On the implementation side, frameworks such as the “cloud–edge collaborative object detection” approach by Li X. et al. (2024) show how adverse weather conditions can be mitigated by dynamic allocation of compute and sensor fusion across modalities [8].
Furthermore, the industry commentary confirms that these perception challenges are being actively addressed: for example, an industry analysis of ADAS predicted that embedded AI will play a crucial role in low-visibility hazard perception [9].
Nevertheless, the research gap persists: most perception models are validated in clear-weather datasets; there is limited exploration of combined driver-state and external-hazard monitoring under low-visibility; and few solutions are optimized for resource-constrained, real-time, in-vehicle edge deployment. In our work, we target exactly these intersecting challenges.

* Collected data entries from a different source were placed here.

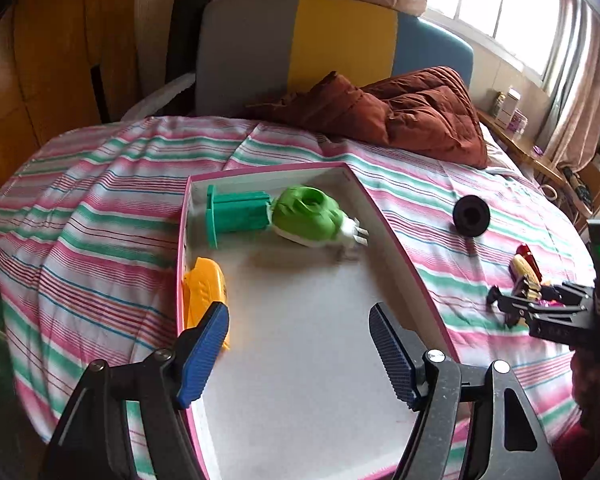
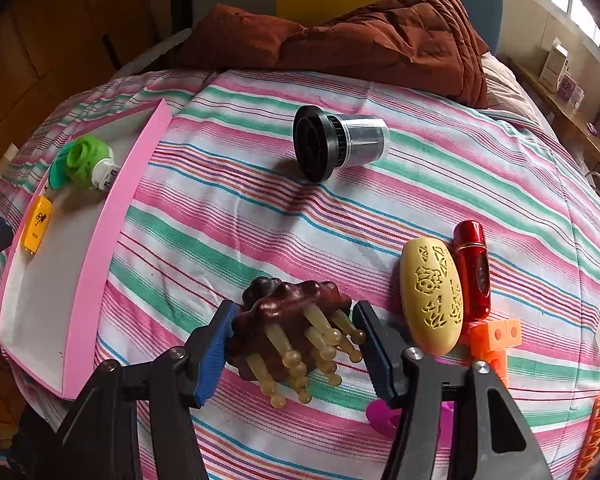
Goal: Organize rigid objects
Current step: 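Carry the green freshener into the tray beside the teal piece, open left tool, then carry the brown spiky brush over the white tray with the right tool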
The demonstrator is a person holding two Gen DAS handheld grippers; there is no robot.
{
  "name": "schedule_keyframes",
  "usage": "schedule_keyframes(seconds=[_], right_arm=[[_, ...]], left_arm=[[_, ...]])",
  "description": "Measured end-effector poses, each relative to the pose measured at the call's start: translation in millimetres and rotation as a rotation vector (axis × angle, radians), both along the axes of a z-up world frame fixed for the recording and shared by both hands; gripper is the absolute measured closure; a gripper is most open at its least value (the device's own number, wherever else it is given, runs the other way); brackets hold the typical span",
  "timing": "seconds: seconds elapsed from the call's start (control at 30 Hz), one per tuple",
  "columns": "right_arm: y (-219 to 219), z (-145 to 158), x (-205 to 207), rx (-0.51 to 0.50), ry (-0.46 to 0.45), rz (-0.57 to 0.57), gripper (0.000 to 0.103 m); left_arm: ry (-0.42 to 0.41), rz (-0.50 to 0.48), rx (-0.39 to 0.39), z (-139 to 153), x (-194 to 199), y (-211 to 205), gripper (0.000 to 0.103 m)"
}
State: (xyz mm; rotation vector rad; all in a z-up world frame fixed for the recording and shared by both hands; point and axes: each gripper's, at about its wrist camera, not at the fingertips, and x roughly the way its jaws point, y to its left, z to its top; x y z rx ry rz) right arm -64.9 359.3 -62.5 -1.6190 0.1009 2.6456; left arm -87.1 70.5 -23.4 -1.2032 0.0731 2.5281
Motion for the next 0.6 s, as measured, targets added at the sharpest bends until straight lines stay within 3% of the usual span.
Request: schedule_keyframes(seconds=[0.23, 0.6], right_arm=[[-8, 1, 1, 0.046, 0.01, 0.01, 0.043], [-8, 1, 1, 0.047, 0.011, 0.01, 0.043]], left_arm=[[0.024, -0.03, -0.051, 4, 23, 8, 0.029], [0.019, -0.014, -0.069, -1, 36, 0, 0.029]])
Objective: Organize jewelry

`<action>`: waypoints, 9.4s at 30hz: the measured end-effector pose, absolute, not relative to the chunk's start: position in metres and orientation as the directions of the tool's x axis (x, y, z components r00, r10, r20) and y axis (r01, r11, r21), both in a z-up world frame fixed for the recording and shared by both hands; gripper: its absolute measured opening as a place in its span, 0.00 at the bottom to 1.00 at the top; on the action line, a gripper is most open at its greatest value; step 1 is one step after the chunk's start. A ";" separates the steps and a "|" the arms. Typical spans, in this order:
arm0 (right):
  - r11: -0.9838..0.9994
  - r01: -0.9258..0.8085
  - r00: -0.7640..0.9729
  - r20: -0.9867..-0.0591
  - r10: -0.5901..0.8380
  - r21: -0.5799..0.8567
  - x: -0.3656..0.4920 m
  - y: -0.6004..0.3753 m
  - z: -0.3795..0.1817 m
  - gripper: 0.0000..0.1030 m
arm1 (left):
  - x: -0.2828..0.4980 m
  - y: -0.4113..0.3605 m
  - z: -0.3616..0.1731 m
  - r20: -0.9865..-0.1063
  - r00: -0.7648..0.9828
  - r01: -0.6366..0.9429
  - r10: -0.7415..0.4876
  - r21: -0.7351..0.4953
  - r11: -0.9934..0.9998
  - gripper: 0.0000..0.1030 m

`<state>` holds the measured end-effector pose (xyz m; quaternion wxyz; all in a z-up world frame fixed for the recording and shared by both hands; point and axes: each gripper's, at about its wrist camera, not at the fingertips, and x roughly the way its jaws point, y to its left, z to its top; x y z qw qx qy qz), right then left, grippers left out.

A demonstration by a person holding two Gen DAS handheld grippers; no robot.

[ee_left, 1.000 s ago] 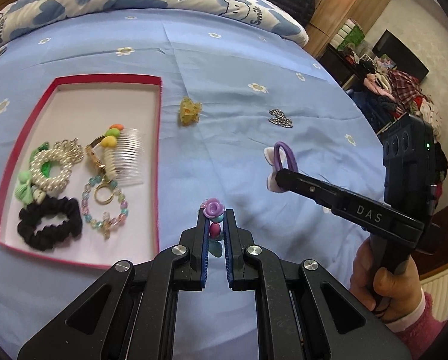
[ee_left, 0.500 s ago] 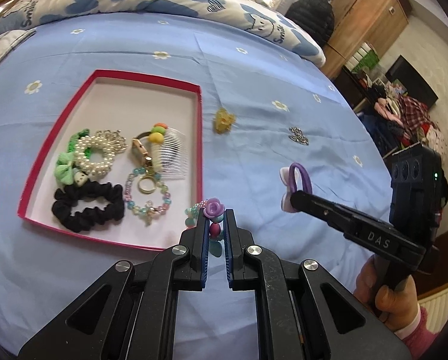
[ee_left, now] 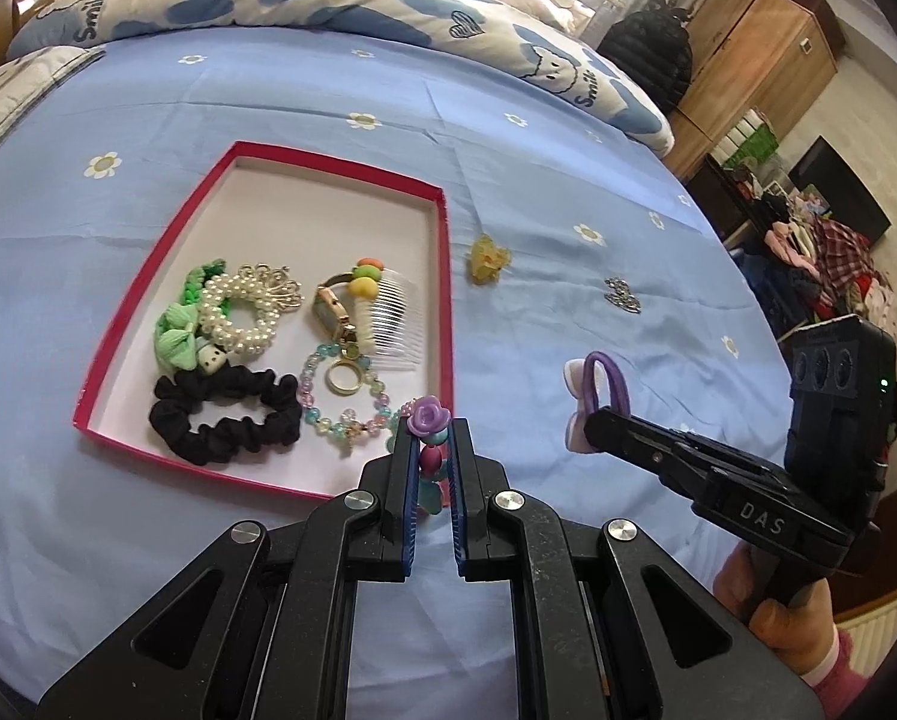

2.3. Edge AI, Embedded Deployment, and Multi-Modal Fusion for Automotive Safety

As vehicles evolve into intelligent and connected platforms, Edge AI—that is, performing inference locally on the vehicle rather than relying solely on cloud compute—has emerged as a key enabler of low-latency, privacy-preserving, and robust automotive intelligence. A recent McKinsey article observed that edge-based AI in automotive systems is being driven by the need to reduce data traffic and network dependence and ensure decision-making under connectivity constraints [10].
In academic terms, Shankar (2025) released a survey on Edge AI technologies and applications, documenting architectures (client/server, hierarchical, federated), frameworks (PyTorch Mobile—version 2.9.1, ONNX—v1.20.0, TensorFlow Lite—2.20.0), and noting that automotive deployments remain a smaller subset of Edge AI research [11].
A taxonomy also emphasizes the rapid growth of Edge AI research and flags that “multi-modality, federated learning, model compression and resource-aware designs” remain major open avenues [12].
Edge AI is not just about inference: Katariya V. highlights how Edge AI accelerators (ASICs, NPUs) for automotive applications are projected to support driver monitoring, real-time perception, and ADAS functionality, underpinning the hardware side of deployment [13].
On the fusion side, recent multimodal DSM research—e.g., Ma Y. et al.—propose a multiview multimodal driver monitoring system using masked multi-head self-attention that fuses camera, pose, and vehicle interior data, achieving high AUC in simulated settings [14].
Yet, from a system perspective, there remains a scarcity of integrated frameworks that (i) fuse driver state and environment/visibility hazard data, and (ii) run on lightweight, edge-embedded hardware with latency/power constraints. That is precisely the niche that our proposed Edge-VisionGuard framework addresses.
These multi-modal DSM systems are therefore used as functional baselines in some of the tables presented below, while single-stream CNNs serve as lightweight computational comparators.

2.4. Summary of Gaps

In summary:
  • DSM research has matured in sensing and algorithms, but is less strong in embedded deployment, long-term driver behavioral adaptation, and coupling with external hazard detection.
  • Hazard perception (especially low-visibility scenario) remains a critical but under-explored domain, particularly in terms of real-time embedded fusion of driver and external states.
  • Edge AI research and market momentum are strong, yet fewer academic works show full end-to-end systems combining driver-state monitoring, visibility/hazard detection and resource-aware embedded design.
  • These observations clearly point to a gap for a lightweight, multi-modal, Edge AI framework that unifies driver state and hazard perception under low visibility, which is the objective of our proposed framework.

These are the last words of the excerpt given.